Oxidation of wood in Na2CO3 buffer. In a small vial, Mn(OAc)3 (27 mg, 0.10 mmol) and Na2CO3 (106 mg, 1.0 mmol) were dissolved in deionized water (1.5 mL), forming a suspension of pH 9.9. Dropwise addition of H2O2 (0.5 mL of a 30% aqueous solution, 4.4 mmol) resulted in violent bubbling, which subsided after 10-15 minutes. At this time, the pH of the solution was recorded to be 9.6. A 5×8 mm2 poplar section was then immersed in the vial and the reaction monitored over a period of seven days. No fragmentation of the wood was observed.
Oxidation of wood in NaH2PO4 buffer, pH=1.6. In a small vial, Mn(OAc)3 (27 mg, 0.10 mmol) and H3PO4 (0.84 mL, of a 1.2 M aqueous solution, 1.0 mmol) were combined with aqueous NaOH (35 μL of a 5 M aqueous solution, 0.18 mmol). The final volume was adjusted to 1.5 mL by addition of deionized water, and then H2O2 (0.5 mL of a 30% aqueous solution, 4.4 mmol) was added. At this time, the pH of the solution was found to be 1.6. A 5×8 mm2 poplar section was then immersed in the vial and the reaction monitored over a period of seven days. No fragmentation of the wood was observed.
Oxidation of wood in NaH2PO4 buffer, pH=2.5. In a small vial, Mn(OAc)3 (27 mg, 0.10 mmol) and H3PO4 (0.84 mL of a 1.2 M aqueous solution, 1.0 mmol) were combined with aqueous NaOH (134 μL of a 5 M aqueous solution, 0.67 mmol). The final volume was adjusted to 1.5 mL by addition of deionized water, and then H2O2 (0.5 mL of a 30% aqueous solution, 4.4 mmol) was added. At this time, the pH of the solution was found to be 2.5. A 5×8 mm2 poplar section was then immersed in the vial and the reaction monitored over a period of seven days. No fragmentation of the wood was observed.
Oxidation of wood in Na2HPO4 buffer, pH=6.5. In a small vial, Mn(OAc)3 (27 mg, 0.10 mmol) and H3PO4 (0.84 mL of a 1.2 M aqueous solution, 1.0 mmol) were combined with aqueous NaOH (280 μL of a 5 M aqueous solution, 1.4 mmol). The final volume was adjusted to 1.5 mL by addition of deionized water, and then H2O2 (0.5 mL of a 30% aqueous solution, 4.4 mmol) was added, resulting in significant bubbling. At this time, the pH of the solution was found to be 6.5. A 5×8 mm2 poplar section was then immersed in the vial and the reaction monitored over a period of seven days. No fragmentation of the wood was observed.
In conclusion, an aqueous solution of manganese acetate an hydrogen peroxide showed a remarkable activity for the delignification of wood at room temperature. The mild, inexpensive process may be used to facilitate biofuel production by efficient removal of lignin.
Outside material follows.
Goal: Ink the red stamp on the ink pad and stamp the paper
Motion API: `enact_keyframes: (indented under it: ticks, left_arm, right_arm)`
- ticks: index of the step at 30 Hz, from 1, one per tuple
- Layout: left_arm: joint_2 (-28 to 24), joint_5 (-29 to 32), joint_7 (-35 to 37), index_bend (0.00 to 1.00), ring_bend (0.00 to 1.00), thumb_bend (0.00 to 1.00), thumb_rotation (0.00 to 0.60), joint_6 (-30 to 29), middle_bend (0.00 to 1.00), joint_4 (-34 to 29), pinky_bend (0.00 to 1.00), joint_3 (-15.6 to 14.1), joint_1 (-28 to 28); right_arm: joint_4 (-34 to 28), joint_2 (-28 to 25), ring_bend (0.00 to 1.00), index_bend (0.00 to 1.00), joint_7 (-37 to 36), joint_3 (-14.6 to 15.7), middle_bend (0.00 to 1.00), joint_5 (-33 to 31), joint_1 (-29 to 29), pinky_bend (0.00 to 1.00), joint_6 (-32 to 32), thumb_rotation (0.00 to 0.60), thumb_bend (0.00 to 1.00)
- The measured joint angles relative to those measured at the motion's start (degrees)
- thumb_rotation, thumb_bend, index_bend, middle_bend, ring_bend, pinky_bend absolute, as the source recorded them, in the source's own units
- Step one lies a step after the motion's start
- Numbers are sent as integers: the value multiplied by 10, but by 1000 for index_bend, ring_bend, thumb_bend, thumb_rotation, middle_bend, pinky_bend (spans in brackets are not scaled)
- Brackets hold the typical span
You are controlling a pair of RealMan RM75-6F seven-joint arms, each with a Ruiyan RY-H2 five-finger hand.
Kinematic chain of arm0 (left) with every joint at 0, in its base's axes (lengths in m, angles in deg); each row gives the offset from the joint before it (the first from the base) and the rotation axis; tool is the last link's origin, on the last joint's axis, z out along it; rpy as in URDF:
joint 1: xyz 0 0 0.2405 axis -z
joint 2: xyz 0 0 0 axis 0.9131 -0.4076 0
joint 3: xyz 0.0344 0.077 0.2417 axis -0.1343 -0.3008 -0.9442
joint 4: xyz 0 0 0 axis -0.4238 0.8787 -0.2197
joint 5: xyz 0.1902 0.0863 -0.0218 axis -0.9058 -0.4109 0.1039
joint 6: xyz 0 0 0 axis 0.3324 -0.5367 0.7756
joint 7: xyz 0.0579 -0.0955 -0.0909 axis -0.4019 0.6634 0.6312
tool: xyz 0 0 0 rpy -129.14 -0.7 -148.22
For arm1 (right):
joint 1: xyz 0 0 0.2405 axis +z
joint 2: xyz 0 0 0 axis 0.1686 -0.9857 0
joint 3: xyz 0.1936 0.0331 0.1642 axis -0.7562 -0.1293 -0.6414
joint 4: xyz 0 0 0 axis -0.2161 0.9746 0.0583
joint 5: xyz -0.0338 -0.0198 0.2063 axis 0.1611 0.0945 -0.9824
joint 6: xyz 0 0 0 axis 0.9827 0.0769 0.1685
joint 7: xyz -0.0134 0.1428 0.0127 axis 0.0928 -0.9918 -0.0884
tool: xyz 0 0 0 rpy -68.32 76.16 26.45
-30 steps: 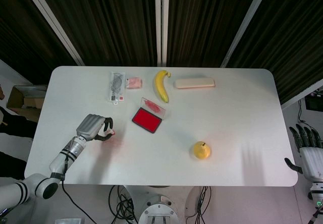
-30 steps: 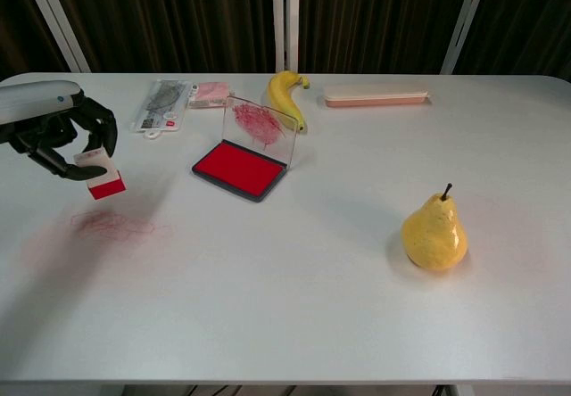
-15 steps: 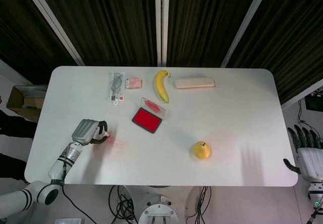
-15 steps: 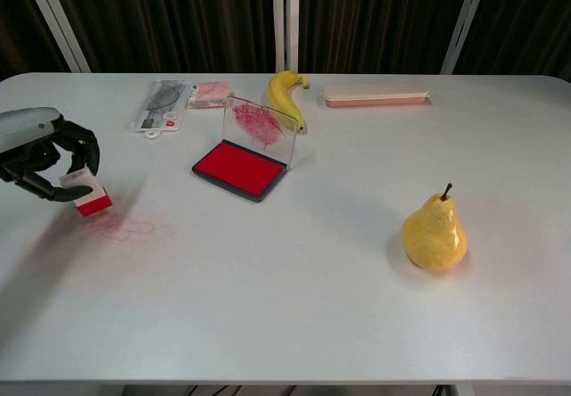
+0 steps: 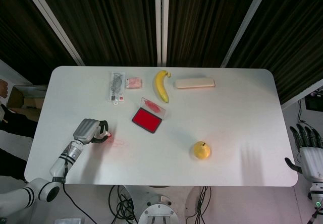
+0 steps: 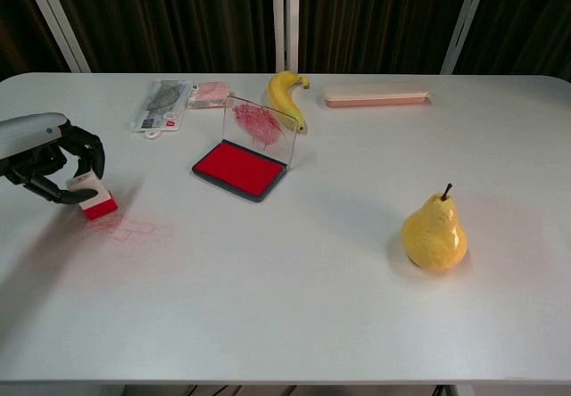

Although the present invention has been described with reference to specific details, it is not intended that such details should be regarded as limitations upon the scope of the invention, except as and to the extent that they are included in the accompanying claims. For example, instead of manganese (III) acetate, manganese (II) acetate in an acetate buffered solution has also been shown to decompose lignin from lignocellulosic biomass. Manganese trifluoroacetate and manganese triflate (i.e. trifluorosulfonate) are also expected to decompose lignin from lignocellulosic biomass. Reaction times of a week or less for the decomposition of the lignin are within the scope of this invention.
This invention was made with government support under Contract No. DE-AC52-06NA25396 awarded by the U.S. Department of Energy. The government has certain rights in the invention.